Professional fee coding would report modifiers 52, Reduced services, or 53, Discontinued procedure, for the same service in which the hospital would report 73 or 74 depending upon the documentation. Modifier use also differs in evaluation and management codes.
For example, necessary professional services may report modifiers 21, Prolonged evaluation and management services, and 24, Unrelated evaluation and management service by the same physician during a postoperative period.
Facilities may not report either modifier.
The postoperative period is defined differently for facilities and professional services. Most third-party payers define postoperative days for providers as 0, 10, or 90 days; facilities only have to be concerned with outpatient visits that occur on the same day.
V Codes Reporting V codes to third-party payers is a common challenge in both facility and professional fee coding. V codes, however, are valid codes, and when used correctly they result in paid claims. The ICDCM Official Guidelines for Coding and Reporting feature a table that describes when V codes should be used as the first listed diagnosis only, an additional diagnosis only, or a combination of both first listed or additional diagnosis.
For instance, if a patient is seen on an outpatient basis in follow-up for a knee replacement, the code V This encounter should be covered by the third-party payer. Coding professionals thus must be acutely aware of the setting they are coding for, as the guidelines differ from setting to setting.
And, of course, no matter the setting, good documentation and ongoing education are essential to good coding. Documentation must support all diagnosis and procedure codes reported.
Continuing education for coders is a must, as new codes and guidelines are created every year. Coding professionals should take the time to review the established coding guidelines and familiarize themselves with new ones. Education is never wasted and could save valuable time correcting errors on the back end.
References Centers for Medicare and Medicaid Services.
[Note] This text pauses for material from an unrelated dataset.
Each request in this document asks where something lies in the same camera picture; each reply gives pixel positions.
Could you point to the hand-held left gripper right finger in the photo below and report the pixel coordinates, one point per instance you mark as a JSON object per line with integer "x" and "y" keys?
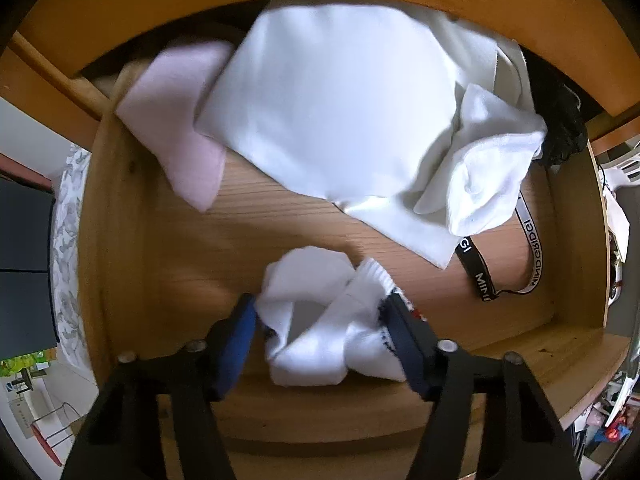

National Center for Health Statistics.Welcome to CodeWrite Welcome to CodeWrite, AHIMA's monthly e-newsletter created exclusively for coding professionals..
If there is an individual whom you feel would benefit by receiving this e-newsletter, please forward this to him or her to ashio-midori.com for the next issue of CodeWrite in September. NEW READMISSION PATIENT DISCHARGE STATUS CODES: FOLLOW-UP. By Tedi Lojewski, RHIA, CCS, CHDA.
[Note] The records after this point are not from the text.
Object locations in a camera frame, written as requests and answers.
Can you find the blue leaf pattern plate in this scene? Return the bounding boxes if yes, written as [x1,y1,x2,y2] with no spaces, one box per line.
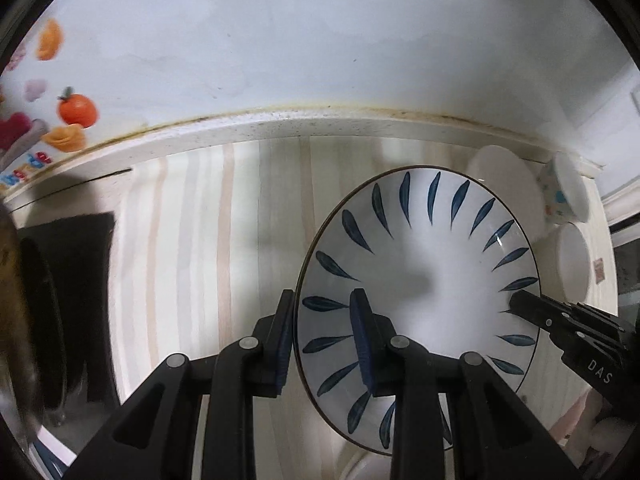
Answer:
[295,165,542,457]

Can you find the striped counter mat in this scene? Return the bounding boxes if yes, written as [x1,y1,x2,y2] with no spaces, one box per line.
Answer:
[112,137,601,480]

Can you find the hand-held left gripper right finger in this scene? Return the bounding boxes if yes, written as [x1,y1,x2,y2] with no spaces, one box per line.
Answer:
[348,287,583,480]

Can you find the colourful festive wall stickers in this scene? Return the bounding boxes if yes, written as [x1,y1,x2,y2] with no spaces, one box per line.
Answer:
[0,17,99,196]

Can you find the dotted white bowl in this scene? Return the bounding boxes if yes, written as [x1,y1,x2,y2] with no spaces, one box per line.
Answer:
[536,152,591,225]

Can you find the black gas cooktop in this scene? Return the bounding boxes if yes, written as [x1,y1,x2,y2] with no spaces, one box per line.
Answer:
[15,212,121,411]

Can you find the plain white bowl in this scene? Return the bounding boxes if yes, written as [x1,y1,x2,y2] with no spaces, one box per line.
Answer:
[542,222,593,301]

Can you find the glass sliding door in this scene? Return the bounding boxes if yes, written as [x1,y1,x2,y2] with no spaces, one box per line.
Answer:
[612,230,640,311]

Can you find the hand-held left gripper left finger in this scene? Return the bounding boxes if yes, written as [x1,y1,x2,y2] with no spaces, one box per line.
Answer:
[65,288,296,480]

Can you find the white door frame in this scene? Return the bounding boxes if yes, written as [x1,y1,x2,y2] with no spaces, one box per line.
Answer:
[560,60,640,233]

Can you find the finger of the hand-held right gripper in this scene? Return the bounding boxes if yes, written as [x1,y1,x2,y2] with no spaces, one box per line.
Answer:
[507,289,626,361]
The National Uniform Billing Committee (NUBC) approved 15 new "readmission" patient discharge status codes (81–95) for use with inpatient discharges, effective October 1, NEW READMISSION PATIENT DISCHARGE STATUS CODES: FOLLOW-UP.
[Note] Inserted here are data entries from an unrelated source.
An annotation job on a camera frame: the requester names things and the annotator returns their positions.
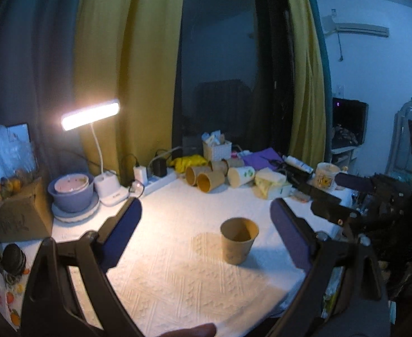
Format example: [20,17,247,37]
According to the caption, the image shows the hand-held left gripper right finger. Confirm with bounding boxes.
[267,197,391,337]

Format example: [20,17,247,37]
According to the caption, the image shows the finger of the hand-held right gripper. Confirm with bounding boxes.
[335,173,373,191]
[286,168,360,227]

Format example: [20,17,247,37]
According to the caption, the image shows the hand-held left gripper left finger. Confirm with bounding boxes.
[20,197,143,337]

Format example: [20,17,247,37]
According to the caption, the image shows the white green-printed paper cup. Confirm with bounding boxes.
[227,166,256,187]

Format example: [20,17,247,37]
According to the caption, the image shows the person's left hand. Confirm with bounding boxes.
[160,322,218,337]

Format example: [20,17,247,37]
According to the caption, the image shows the white yellow-printed mug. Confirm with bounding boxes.
[313,162,342,192]

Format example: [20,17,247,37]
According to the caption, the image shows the white round plate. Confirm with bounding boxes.
[52,192,100,223]

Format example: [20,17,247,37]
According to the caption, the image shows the white desk lamp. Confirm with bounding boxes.
[61,99,133,207]

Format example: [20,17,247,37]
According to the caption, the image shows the white tube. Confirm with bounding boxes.
[283,154,314,174]

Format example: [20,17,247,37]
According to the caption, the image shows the yellow tissue pack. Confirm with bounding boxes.
[254,168,293,201]

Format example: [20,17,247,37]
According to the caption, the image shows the white charger plug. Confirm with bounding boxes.
[133,166,148,185]

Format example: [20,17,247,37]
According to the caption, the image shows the black monitor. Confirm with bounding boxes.
[332,97,368,148]

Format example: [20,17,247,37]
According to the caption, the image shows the purple bowl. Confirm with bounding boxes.
[47,173,96,213]

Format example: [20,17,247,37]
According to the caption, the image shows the white power strip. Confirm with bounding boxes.
[143,168,184,196]

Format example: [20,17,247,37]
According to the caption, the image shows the black scissors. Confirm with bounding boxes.
[260,156,288,171]

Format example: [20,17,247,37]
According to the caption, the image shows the white textured tablecloth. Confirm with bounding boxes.
[52,168,354,337]

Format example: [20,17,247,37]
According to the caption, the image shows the white folded chair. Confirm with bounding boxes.
[385,97,412,176]

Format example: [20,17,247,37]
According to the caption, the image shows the black power adapter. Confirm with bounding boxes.
[152,159,168,178]

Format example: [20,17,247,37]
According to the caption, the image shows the purple cloth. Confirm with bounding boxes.
[243,148,284,170]

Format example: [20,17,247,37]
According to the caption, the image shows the yellow cloth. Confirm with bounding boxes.
[170,155,209,174]

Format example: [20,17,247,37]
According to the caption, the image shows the cardboard box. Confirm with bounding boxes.
[0,177,54,244]

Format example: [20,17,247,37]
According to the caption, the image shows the black round lid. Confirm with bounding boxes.
[2,243,28,276]

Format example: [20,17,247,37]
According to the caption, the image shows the white woven basket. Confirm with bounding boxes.
[202,140,232,162]

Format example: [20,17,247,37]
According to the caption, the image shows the yellow curtain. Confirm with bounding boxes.
[279,0,328,169]
[73,0,187,186]

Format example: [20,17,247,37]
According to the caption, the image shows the oranges in box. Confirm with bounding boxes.
[0,170,22,203]

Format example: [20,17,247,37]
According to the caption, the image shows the clear plastic bag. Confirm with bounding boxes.
[0,116,40,190]

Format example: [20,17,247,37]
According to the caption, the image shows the white air conditioner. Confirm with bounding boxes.
[334,23,391,38]
By Tedi Lojewski, RHIA, CCS, CHDA. The National Uniform Billing Committee (NUBC) approved 15 new "readmission" patient discharge status codes (81–95) for use with inpatient discharges, effective October 1, AHIMA's HIM Body of Knowledge™ provides resources and tools to advance health information professional practice and standards for the delivery of quality healthcare.
Welcome to CodeWrite Welcome to CodeWrite, AHIMA's monthly e-newsletter created exclusively for coding professionals.. If there is an individual whom you feel would benefit by receiving this e-newsletter, please forward this to him or her to ashio-midori.com for the next issue of CodeWrite in September.
When Guidelines Depend on the Setting: Comparing, Contrasting Facility Reporting and Professional Fee Coding. by Kathy Arner, LPN, RHIT, CCS, CPC, MCS.